WHAT TO WORK ON » Give back the full data character for character.

Stored items from a collection »
··········

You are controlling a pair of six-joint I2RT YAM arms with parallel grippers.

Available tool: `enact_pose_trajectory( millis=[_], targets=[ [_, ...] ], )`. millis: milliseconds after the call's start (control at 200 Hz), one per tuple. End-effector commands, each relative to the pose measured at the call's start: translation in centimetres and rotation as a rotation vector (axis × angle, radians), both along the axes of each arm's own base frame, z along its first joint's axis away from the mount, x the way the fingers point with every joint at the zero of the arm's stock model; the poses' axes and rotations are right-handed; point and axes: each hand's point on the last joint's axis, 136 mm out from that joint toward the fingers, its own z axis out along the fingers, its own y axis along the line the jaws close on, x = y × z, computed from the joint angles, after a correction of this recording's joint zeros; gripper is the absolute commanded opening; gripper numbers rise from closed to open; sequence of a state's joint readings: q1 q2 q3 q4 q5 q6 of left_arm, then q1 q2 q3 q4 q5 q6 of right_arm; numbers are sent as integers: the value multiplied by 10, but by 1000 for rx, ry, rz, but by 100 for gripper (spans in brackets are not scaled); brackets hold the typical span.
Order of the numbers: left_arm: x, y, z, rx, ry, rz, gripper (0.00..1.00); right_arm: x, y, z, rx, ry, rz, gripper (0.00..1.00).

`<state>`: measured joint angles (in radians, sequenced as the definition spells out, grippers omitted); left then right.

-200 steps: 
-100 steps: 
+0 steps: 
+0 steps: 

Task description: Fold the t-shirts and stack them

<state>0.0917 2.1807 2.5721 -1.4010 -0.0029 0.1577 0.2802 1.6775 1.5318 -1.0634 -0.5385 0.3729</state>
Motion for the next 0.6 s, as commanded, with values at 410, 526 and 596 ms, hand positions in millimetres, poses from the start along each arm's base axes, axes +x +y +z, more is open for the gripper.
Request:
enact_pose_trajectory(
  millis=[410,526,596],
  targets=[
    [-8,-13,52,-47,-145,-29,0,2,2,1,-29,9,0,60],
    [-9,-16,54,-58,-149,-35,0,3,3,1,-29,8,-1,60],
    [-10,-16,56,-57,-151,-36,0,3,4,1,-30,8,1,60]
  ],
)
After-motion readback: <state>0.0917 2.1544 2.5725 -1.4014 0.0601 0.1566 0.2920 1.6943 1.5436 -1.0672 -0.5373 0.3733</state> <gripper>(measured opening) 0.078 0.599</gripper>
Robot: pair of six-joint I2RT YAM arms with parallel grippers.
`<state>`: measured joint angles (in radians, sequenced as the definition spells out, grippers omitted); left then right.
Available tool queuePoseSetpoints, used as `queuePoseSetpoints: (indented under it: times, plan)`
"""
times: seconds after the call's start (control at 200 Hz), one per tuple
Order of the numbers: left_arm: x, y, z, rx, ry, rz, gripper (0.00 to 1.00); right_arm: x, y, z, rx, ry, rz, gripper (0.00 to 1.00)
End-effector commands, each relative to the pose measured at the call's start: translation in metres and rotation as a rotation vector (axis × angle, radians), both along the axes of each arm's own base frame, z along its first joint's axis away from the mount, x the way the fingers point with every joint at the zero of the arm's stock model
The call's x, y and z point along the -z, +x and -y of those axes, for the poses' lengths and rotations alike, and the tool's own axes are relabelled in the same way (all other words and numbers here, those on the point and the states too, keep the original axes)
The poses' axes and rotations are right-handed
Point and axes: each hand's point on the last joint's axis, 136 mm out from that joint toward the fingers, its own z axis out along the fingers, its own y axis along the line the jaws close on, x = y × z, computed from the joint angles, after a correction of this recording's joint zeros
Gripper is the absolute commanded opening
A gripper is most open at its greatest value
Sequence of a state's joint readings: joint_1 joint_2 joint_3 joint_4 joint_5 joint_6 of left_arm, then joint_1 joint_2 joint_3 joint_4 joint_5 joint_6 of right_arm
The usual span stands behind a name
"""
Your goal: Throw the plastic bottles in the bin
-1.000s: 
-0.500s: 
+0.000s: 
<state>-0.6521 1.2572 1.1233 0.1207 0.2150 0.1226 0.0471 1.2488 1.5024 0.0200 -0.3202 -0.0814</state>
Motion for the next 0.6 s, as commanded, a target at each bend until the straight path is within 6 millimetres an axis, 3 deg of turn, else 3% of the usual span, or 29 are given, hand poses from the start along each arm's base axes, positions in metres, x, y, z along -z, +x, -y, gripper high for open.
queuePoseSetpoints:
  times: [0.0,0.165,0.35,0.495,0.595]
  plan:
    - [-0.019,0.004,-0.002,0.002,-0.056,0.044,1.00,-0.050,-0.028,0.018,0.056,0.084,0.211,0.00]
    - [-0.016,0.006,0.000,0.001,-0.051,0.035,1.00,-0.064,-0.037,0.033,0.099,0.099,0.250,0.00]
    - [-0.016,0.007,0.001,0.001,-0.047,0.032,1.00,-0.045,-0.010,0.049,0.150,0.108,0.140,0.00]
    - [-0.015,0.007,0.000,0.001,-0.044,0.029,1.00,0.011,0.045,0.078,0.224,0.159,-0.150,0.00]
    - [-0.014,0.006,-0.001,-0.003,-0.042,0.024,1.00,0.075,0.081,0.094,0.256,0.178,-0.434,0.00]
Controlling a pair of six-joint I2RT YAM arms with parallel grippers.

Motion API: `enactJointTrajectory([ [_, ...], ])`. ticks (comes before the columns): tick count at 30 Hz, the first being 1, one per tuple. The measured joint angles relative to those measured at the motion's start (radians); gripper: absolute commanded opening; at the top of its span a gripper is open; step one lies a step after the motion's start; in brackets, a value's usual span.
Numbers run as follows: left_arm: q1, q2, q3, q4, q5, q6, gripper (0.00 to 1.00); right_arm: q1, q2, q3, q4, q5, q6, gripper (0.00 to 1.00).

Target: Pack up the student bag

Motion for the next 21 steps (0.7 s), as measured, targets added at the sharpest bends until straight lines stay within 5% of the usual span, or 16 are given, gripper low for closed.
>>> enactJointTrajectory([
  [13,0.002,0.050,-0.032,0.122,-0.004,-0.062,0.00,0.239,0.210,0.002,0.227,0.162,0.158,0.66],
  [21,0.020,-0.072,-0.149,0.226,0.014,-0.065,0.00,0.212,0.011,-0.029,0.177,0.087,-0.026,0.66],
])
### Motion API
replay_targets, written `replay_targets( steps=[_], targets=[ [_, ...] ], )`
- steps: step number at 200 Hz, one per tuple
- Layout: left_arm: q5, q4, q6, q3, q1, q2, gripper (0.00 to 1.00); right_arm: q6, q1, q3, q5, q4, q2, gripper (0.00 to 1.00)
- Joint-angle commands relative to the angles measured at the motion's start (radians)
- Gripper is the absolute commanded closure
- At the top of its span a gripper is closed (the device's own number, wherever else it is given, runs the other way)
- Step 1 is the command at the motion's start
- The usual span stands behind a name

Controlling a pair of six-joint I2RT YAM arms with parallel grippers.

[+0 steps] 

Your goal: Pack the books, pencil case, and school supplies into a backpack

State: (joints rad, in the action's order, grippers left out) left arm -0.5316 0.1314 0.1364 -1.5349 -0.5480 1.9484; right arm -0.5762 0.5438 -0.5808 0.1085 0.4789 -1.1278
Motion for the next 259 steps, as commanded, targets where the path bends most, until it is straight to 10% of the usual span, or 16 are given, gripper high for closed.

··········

TASK OUTPUT »
You are controlling a pair of six-joint I2RT YAM arms with parallel grippers.

Available tool: `enact_pose_trajectory( millis=[_], targets=[ [_, ...] ], )`. millis: milliseconds after the call's start (control at 200 Hz), one per tuple. End-effector commands, each relative to the pose measured at the call's start: translation in centimetres and rotation as a rotation vector (axis × angle, radians), both along the axes of each arm's own base frame, z along its first joint's axis away from the mount, x the way the fingers point with every joint at the zero of the arm's stock model; the poses' axes and rotations are right-handed; point and axes: each hand's point on the last joint's axis, 136 mm out from that joint toward the fingers, its own z axis out along the fingers, its own y axis along the line the jaws close on, x = y × z, computed from the joint angles, after a correction of this recording's joint zeros; gripper is the absolute commanded opening; gripper numbers rise from closed to open; sequence of a state's joint readings: q1 q2 q3 q4 q5 q6 of left_arm, then q1 q2 q3 q4 q5 q6 of right_arm; numbers are sent as integers: the value multiplied by 10, but by 1000 for rx, ry, rz, but by 100 for gripper (spans in brackets are not scaled); brackets hold the typical span.
Order of the numbers: left_arm: x, y, z, rx, ry, rz, gripper (0.00..1.00); right_arm: x, y, z, rx, ry, rz, gripper (0.00..1.00).

`<state>`: measured joint angles (in radians, sequenced as the definition spells out, grippers omitted); left then right.

-200 steps: 
-100 steps: 
+0 steps: 
+0 steps: 

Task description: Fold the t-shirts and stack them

<state>0.0917 2.1807 2.5721 -1.4010 -0.0029 0.1577 0.2802 1.6775 1.5318 -1.0634 -0.5385 0.3729</state>
Motion for the next 0.6 s, as commanded, with values at 410, 526 and 596 ms, hand positions in millimetres, poses from the start along each arm's base axes, axes +x +y +z, more is open for the gripper.
Request:
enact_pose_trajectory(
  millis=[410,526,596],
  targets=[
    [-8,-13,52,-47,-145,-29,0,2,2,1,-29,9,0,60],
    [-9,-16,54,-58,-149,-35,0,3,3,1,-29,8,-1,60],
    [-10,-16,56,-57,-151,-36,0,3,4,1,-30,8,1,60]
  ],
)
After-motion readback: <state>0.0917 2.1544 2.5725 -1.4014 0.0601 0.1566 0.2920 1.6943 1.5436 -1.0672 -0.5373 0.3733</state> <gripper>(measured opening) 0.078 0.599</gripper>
Robot: pair of six-joint I2RT YAM arms with parallel grippers.
`<state>`: measured joint angles (in radians, sequenced as the definition spells out, grippers omitted); left then right.
Available tool queuePoseSetpoints, used as `queuePoseSetpoints: (indented under it: times, plan)`
"""
times: seconds after the call's start (control at 200 Hz), one per tuple
Order of the numbers: left_arm: x, y, z, rx, ry, rz, gripper (0.00 to 1.00); right_arm: x, y, z, rx, ry, rz, gripper (0.00 to 1.00)
End-effector commands, each relative to the pose measured at the call's start: translation in metres and rotation as a rotation vector (axis × angle, radians), both along the axes of each arm's own base frame, z along its first joint's axis away from the mount, x the way the fingers point with every joint at the zero of the arm's stock model
The call's x, y and z point along the -z, +x and -y of those axes, for the poses' lengths and rotations alike, and the tool's own axes are relabelled in the same way (all other words and numbers here, those on the point and the states too, keep the original axes)
The poses' axes and rotations are right-handed
Point and axes: each hand's point on the last joint's axis, 136 mm out from that joint toward the fingers, its own z axis out along the fingers, its own y axis along the line the jaws close on, x = y × z, computed from the joint angles, after a correction of this recording's joint zeros
Gripper is the absolute commanded opening
A gripper is most open at its greatest value
Sequence of a state's joint readings: joint_1 joint_2 joint_3 joint_4 joint_5 joint_6 of left_arm, then joint_1 joint_2 joint_3 joint_4 joint_5 joint_6 of right_arm
The usual span stands behind a name
"""
Your goal: Throw the plastic bottles in the bin
-1.000s: 
-0.500s: 
+0.000s: 
<state>-0.6521 1.2572 1.1233 0.1207 0.2150 0.1226 0.0471 1.2488 1.5024 0.0200 -0.3202 -0.0814</state>
Motion for the next 0.6 s, as commanded, a target at each bend until the straight path is within 6 millimetres an axis, 3 deg of turn, else 3% of the usual span, or 29 are given, hand poses from the start along each arm's base axes, positions in metres, x, y, z along -z, +x, -y, gripper high for open.
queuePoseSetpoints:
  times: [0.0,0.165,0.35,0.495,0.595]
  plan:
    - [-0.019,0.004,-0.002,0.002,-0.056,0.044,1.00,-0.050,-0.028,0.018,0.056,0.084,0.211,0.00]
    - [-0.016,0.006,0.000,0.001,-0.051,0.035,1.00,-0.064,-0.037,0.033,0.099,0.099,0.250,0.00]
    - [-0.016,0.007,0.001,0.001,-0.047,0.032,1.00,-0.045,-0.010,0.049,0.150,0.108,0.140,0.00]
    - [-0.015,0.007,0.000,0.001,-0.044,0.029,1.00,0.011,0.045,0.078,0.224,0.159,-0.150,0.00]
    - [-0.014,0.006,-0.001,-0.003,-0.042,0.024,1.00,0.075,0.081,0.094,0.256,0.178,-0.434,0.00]
Controlling a pair of six-joint I2RT YAM arms with parallel grippers.

Motion API: `enactJointTrajectory([ [_, ...], ])`. ticks (comes before the columns): tick count at 30 Hz, the first being 1, one per tuple. The measured joint angles relative to those measured at the motion's start (radians); gripper: absolute commanded opening; at the top of its span a gripper is open; step one lies a step after the motion's start; in brackets, a value's usual span.
Numbers run as follows: left_arm: q1, q2, q3, q4, q5, q6, gripper (0.00 to 1.00); right_arm: q1, q2, q3, q4, q5, q6, gripper (0.00 to 1.00).

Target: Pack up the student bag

Motion for the next 21 steps (0.7 s), as measured, targets added at the sharpest bends until straight lines stay within 5% of the usual span, or 16 are given, gripper low for closed.
>>> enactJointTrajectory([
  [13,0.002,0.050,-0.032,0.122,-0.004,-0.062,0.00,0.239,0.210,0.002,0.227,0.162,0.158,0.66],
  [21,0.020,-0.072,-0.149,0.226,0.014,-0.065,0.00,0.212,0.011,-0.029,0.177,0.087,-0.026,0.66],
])
### Motion API
replay_targets, written `replay_targets( steps=[_], targets=[ [_, ...] ], )`
- steps: step number at 200 Hz, one per tuple
- Layout: left_arm: q5, q4, q6, q3, q1, q2, gripper (0.00 to 1.00); right_arm: q6, q1, q3, q5, q4, q2, gripper (0.00 to 1.00)
- Joint-angle commands relative to the angles measured at the motion's start (radians)
- Gripper is the absolute commanded closure
- At the top of its span a gripper is closed (the device's own number, wherever else it is given, runs the other way)
- Step 1 is the command at the motion's start
- The usual span stands behind a name

Controlling a pair of six-joint I2RT YAM arms with parallel grippers.

[+0 steps] 

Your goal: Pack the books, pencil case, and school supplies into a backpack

State: (joints rad, in the action's order, grippers left out) left arm -0.5316 0.1314 0.1364 -1.5349 -0.5480 1.9484; right arm -0.5762 0.5438 -0.5808 0.1085 0.4789 -1.1278
Motion for the next 259 steps, as commanded, targets where the path bends most, until it is straight to 10% of the usual span, or 16 are given, gripper high for closed.

The answer given above is the complete response.